Edit: Modified example slightly. I decided it would be nicer to have a "ShowZeroPoints?" flag on the DateLink table. I lock it to 'N', then use set analysis to override to 'Y' for charts where I want to show the zero points. I didn't like the idea of selecting and locking potentially thousands of values. Selecting and locking a single value makes me more comfortable, even if it's functionally the same.

johnw · ‎2011-04-08

OK, I got it working in one of my real applications, and I'm not currently seeing any bugs or even potential user-satisfaction problems, so I'm calling it solved.
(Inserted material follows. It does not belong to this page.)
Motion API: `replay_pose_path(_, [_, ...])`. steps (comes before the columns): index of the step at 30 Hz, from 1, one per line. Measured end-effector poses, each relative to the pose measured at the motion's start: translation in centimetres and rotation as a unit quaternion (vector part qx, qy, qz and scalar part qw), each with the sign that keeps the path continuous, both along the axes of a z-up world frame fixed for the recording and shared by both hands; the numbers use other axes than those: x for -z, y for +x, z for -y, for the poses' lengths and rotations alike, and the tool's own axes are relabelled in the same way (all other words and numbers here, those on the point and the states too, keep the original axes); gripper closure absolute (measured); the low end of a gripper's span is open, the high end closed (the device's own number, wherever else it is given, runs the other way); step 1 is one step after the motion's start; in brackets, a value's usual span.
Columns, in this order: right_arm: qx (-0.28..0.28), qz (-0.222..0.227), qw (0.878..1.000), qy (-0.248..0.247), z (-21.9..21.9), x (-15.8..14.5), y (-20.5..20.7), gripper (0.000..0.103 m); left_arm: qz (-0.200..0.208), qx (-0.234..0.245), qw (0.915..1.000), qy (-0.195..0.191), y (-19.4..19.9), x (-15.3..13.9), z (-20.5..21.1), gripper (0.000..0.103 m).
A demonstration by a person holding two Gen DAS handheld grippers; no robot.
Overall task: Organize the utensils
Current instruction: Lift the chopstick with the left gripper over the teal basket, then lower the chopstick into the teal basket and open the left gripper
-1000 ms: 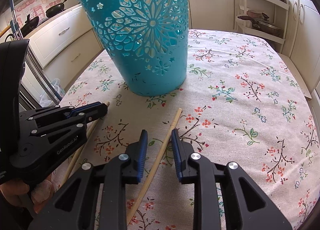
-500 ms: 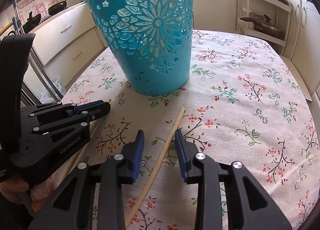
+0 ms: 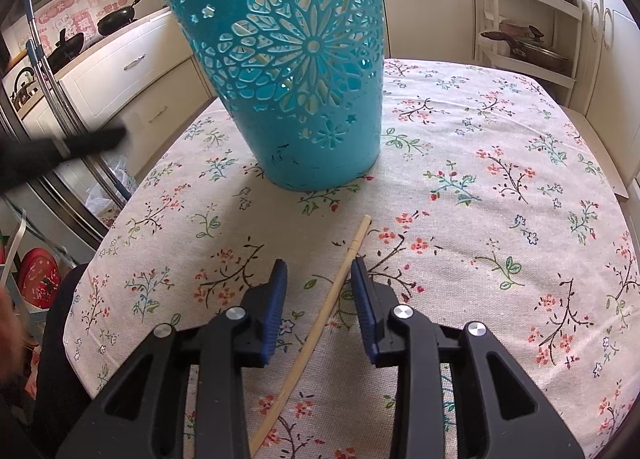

The real application was considerably more complex than the example, as is usually the case for such things. I had three date fields to apply the technique to. I had to move fields around on tables to prevent loops with the new data and avoid other problems. But in the end, it worked, and my charts look correct and have decent performance. Compression means that the application size has barely increased.

Something to watch out for when using this technique are any charts using {1} as the set, or something being modified from that. Those charts will of course ignore the locked setting for the new flag, causing them to render incorrectly. I had only one chart like that, and simply added the 'N' value for the flag to the set.

Here's a picture of the final data model with all three linkage tables and the flag, for the curious:

Anonymous · ‎2011-04-17

Sorry I'm a whole week too late (it's been really busy time). Anyway, looks like you found the solution.
I too was thinking recently about the data islands combined with set analysis, but it maybe not good for the front-end performance. Didn't have a chance to try yet.
As for the duplicated data for the Dates, I'm not much concerned given the number of rows in calendars are usually in hundreds, rarely in thousands.

johnw · ‎2011-04-18


Michael Solomovich wrote:I too was thinking recently about the data islands combined with set analysis, but it maybe not good for the front-end performance. Didn't have a chance to try yet.

Actually, now that you mention it, a data island combined with Gordon Savage's approach to evaluating sets in the context of a dimension...

http://community.qlik.com/wikis/qlikview-wiki/evaluating-sets-in-the-context-of-a-dimension.aspx

...just might be a high performance chart-only alternative. I doubt it would be AS fast as the data model solution, but I don't think it would be too far off the mark. It seems like it should work. Hopefully today I'll have time to make an example using that approach, particularly since the data model changes are looking difficult in some places. Not sure why I didn't even think about that approach since I spent days discussing it with Gordon. For me, it's been a solution in search of a problem. This might well be that problem.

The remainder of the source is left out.